Entre este recuerdo cósmico, mítico y fechas puntuales, catedrales, o bronces ecuestres, se sitúa la angustia y la eterna duda acerca de nuestra identidad; condenados tal vez a ser huéspedes perpetuos.
José María Pelayo, pintor, escultor y americanista anterior a 1992, se ha situado desde siempre en el medio de esta duda, con la esperanza o la certeza de que el tiempo haya redimido nuestra involuntaria condición de intrusos.
Afortunadamente Pelayo no tiene un pensamiento claro mi líneal, su discurso es laberíntico, impreciso; su gestos, sus silencios, su persona misma, son más que elocuentes que sus palabras.
Ha navegado siempre brumosamente en un viaje interior y anterior, tal vez con la misma valentía o insensatez que sus antepasados navegantes, rescatando lo que estos desecharon: la sensibilidad de un mundo ajeno.
Su botín es de aromas, de formas, de colores, de recuerdos nunca vividos.
El resultado de esta travesía de más de diez años han sido esculturas, objetos, pinturas y dibujos tan herméticos y evocadores a la vez como el mundo que les dio su ser.
Pelayo ha sido de una certeza asombrosa en capturar esta ajenidad, desesperadamente familiar para nosotros. Su poesía es medular,nunca periférica, menos aún revivalista.
Este lapso de tiempo ha sido el tributo a un espacio y un tiempo míticos, los de la América anterior.
Pero Pelayo tiene también una memoria posterior, seguramente más familiar y ordenada, de cartas en tinta sepia, de misales, de hombres barbados y uniformes militares. Uno de estos personajes, hecho daguerrotipo, representa a un militar. Su aspecto no es marcial, ni siquiera solemne, sólo está ahí.

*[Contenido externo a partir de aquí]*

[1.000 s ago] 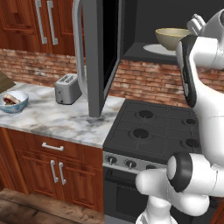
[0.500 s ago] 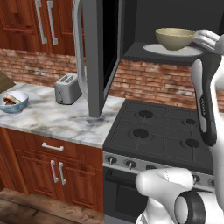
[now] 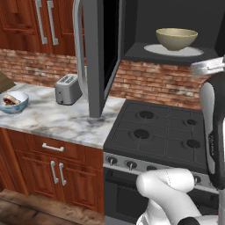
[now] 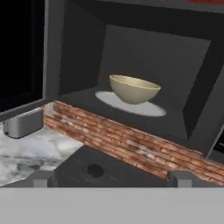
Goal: Place the bowl containing the garlic and chicken drumstick in the microwave. Close the microwave door and press the start button to microwave the meal.
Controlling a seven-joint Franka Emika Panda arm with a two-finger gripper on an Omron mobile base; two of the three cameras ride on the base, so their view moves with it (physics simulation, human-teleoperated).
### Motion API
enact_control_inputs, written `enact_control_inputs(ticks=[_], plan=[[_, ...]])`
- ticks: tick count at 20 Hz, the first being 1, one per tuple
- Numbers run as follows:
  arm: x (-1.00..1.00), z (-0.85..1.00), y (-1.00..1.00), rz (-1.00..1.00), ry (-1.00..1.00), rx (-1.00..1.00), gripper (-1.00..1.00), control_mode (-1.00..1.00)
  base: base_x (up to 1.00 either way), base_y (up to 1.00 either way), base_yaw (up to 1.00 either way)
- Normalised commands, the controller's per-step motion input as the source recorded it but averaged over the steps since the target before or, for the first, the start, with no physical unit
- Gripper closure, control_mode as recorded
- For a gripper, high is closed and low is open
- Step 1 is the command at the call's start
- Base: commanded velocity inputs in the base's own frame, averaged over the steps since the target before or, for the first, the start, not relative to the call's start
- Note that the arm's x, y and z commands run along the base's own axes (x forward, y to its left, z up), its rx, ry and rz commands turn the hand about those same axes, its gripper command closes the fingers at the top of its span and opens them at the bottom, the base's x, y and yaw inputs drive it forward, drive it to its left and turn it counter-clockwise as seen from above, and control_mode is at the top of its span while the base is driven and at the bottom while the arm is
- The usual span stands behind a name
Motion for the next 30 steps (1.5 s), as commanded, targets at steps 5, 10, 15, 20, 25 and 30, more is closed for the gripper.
enact_control_inputs(ticks=[5, 10, 15, 20, 25, 30], plan=[[-0.63, 0.03, 0.66, 0.09, 0.32, -0.69, -1.0, -1.0, 0.0, 0.0, 0.0], [-0.51, 0.04, 0.75, 0.03, 0.2, -0.58, -1.0, -1.0, 0.0, 0.0, 0.0], [-0.36, 0.03, 0.67, 0.01, 0.05, -0.48, -1.0, -1.0, 0.0, 0.0, 0.0], [-0.1, 0.02, 0.65, 0.0, 0.0, -0.38, -1.0, -1.0, 0.0, 0.0, 0.0], [-0.08, 0.0, 0.69, 0.0, -0.02, -0.31, -1.0, -1.0, 0.0, 0.0, 0.0], [-0.09, 0.0, 0.68, 0.0, -0.04, -0.26, -1.0, -1.0, 0.0, 0.0, 0.0]])
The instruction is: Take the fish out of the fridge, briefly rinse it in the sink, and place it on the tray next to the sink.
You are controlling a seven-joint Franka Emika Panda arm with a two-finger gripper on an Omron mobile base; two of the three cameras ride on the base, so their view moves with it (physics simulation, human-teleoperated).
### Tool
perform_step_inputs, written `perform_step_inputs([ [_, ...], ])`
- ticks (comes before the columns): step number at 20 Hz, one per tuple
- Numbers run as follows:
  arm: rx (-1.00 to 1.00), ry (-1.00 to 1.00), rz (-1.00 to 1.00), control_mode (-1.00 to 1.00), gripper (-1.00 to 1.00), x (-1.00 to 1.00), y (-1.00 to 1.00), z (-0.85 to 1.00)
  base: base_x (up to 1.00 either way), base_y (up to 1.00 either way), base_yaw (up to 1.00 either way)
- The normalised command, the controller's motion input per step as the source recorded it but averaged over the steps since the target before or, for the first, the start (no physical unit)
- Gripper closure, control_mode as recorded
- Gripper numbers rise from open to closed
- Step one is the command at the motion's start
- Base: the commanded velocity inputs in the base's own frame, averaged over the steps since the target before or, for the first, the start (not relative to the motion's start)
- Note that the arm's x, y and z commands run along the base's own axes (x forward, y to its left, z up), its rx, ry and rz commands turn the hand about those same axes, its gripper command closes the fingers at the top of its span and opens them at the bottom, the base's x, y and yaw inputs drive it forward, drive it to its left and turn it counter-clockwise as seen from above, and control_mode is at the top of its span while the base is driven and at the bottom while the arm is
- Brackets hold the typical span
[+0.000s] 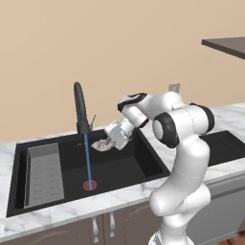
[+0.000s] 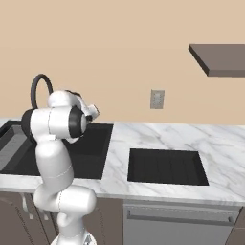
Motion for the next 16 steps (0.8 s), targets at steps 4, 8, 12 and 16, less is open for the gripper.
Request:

Pelayo sintió siempre una especial simpatía hacia ese hombre, tal vez porque desde su niñez su madre llamada a ese daguerrotipo “el tío Pancho" tal vez porque ese militar dejo su vida en la Guerra de la Triple Alianza, defendiendo al Paraguay, tal vez porque nunca volvió y sólo quedó una imagen.
Esta exposición es un tributo a América y al tío Pancho, un militar ocultado por la historia; como siempre escrita por los vencedores, que no repararon en un daguerrotipo que esperaba entre misales, cartas y estampas de santos a que un siglo después un hombre transformara su asombro de niño en esta obra.